Entre la gente del lugar y emprendedores llegados de fuera, Bilvi está recuperando el colorido propio de una encrucijada donde conviven razas y culturas, sabores y aromas, vanguardia y tradición. Todo se funde en un enclave, tradicional zona de ambiente gay, refugio actual de la comunidad hipster e imán para la bohemia, que cuenta con la gastronomía como elemento integrador y de desarrollo económico.
Uno de los principales artífices de la penúltima reinvención de Bilbao la Vieja es Álvaro Garrido, quien hace 11 años decidió abrir allí las puertas de Mina (Muelle Marzana; 94 479 59 38), un restaurante gastronómico bendecido por las principales guías. A éstas no se les escapa la exclusividad de una propuesta de alta gastronomía entroncada con la tradición vasca, con su pasión por jugos y salsas, reservada a 25 comensales por servicio. Unos ocupan sus seis mesas ovaladas y otros se disponen a disfrutar en la barra asomada a su cocina vista, para ver el paso a paso de la piel de cerdo marinada y guisada al momento con mandarina y caviar de kalix; de la sopa de perdiz con manzanilla y canela; o de la crema de queso ‘cara negra’ con caviar, huevas de pez volador kumquat confitado, jugo de manzana con rúcula y albahaca. Son sólo tres ejemplos recientes de un menú degustación (aquí no hay carta) que cambia a diario, en función de la temporada y de qué encuentra el chef en el mercado, estimula el intelecto y se ofrece en tres extensiones, ligero, diez platos y completo.

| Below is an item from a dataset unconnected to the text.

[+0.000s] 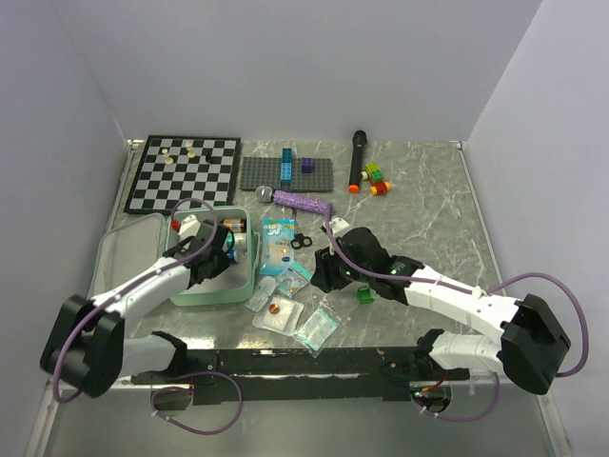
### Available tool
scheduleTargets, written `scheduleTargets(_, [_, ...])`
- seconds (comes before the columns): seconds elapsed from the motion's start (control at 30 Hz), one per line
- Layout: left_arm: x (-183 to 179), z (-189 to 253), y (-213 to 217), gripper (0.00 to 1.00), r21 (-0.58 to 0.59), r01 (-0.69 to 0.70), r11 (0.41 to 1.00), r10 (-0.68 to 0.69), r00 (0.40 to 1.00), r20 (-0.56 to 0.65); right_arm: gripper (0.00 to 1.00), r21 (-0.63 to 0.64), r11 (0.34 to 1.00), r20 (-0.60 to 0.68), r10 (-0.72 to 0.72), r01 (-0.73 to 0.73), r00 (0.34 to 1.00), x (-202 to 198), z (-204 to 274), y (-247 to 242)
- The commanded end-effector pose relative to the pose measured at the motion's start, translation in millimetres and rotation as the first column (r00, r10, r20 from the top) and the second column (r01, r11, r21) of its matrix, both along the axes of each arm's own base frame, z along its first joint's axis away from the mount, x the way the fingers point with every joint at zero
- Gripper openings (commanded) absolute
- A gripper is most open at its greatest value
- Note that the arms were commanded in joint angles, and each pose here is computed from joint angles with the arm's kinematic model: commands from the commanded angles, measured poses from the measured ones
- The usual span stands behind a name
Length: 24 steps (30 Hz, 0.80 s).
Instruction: Organize the medicine kit
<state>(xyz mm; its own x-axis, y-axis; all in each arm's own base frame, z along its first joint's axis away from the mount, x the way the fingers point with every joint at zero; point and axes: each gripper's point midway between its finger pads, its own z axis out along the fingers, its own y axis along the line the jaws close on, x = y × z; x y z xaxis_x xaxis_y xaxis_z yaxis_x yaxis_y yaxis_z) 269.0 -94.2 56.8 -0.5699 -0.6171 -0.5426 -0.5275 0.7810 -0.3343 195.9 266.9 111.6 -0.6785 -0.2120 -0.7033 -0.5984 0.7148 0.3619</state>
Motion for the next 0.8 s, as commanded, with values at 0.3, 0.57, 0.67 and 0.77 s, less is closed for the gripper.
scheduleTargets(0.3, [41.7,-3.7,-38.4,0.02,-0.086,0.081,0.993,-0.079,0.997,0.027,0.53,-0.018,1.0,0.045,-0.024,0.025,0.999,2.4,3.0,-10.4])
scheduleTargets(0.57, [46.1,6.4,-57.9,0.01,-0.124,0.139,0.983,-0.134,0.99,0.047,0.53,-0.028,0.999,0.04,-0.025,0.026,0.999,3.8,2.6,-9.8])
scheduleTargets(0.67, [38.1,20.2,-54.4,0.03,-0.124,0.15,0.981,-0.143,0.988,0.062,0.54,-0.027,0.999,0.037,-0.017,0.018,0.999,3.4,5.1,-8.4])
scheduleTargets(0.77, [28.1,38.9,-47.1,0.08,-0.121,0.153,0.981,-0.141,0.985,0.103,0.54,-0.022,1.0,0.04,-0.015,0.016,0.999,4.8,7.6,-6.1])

Mucho antes que Mina se inauguró El Churrasco (Conde Mirasol, 9; 94 415 28 60), un puntal del barrio donde la lista de espera llegó a ser de varios meses. Todos querían celebrar allí banquetes y reuniones, comer sin freno género de calidad despachado a buen precio y servido en cantidad generosa, su atractivo no escapaba ni siquiera a Lola Flores, Bárbara Rey y otros exponentes de la farándula cuyo paso atestiguan fotografías que adornan las paredes. Hoy es Carlos Muelas, llegado a la casa en 1999, quien defiende la leyenda de un lugar donde se va a comer txangurro preparado, almejas en salsa verde, bacalao a la vizcaína, carrillera de ternera o solomillo. Aquí se saborea y se unta la tradición.
Tiene las raíces bien plantadas en el recetario vasco El Churrasco, todo lo contrario que Dando la Brasa (Arechaga, 7; 94 675 61 96), un espacio desenfadado que constituye un estimulante cruce de caminos entre la cocina asiática y la tradición americana. Su fusión auténtica, nada forzada, más allá de lo estrictamente nikkei, con emplatado original y profusión de algas, se plasma en preparaciones como el caracú (tuétano) a la brasa con minimazorcas, katsuobushi y totopos; “ensalada Cesarito”, a base de mix de lechugas y algas, quinoa roja, cherries de colores, pato y helado de miso; pulpo a la brasa con ají cacho de cabra y cilantro, carbones de yuca, alga tosaka y allioli de mezcal; y la bondiola de cerdo a baja temperatura, marinada de achiote, encurtido de apionabo y polenta a la brasa. Apreciará el lector que se trata de una alternativa informal de marcado carácter internacional y, lo más importante, capaz de estimular los cinco sentidos para satisfacción del comensal. ¡Arriba las panzas!
Entre los últimos en llegar figura El Laterío (Aretxaga, 3; 665 94 86 96), negocio que pretende ser un pequeño rincón de Lisboa en la capital vizcaína. Se ubica en una antigua chatarrería y el amarillo de su barra recuerda al del tranvía lisboeta, una saudade alimentada con poemas de Pessoa y latas de Lucas, la casi centenaria conservera de Matosinhos. Esto, las conservas, los quesos de Alentejo y los pates portugueses constituyen la oferta de una taberna recogida y confortable. Buena opción para picar algo, lo mismo cavalinhas en azeite que pez espada o petingas al piri-piri, cantar con tristeza y tomar vinho verde, sin más pretensión que, entre palma y fandango, trastornar su corazón.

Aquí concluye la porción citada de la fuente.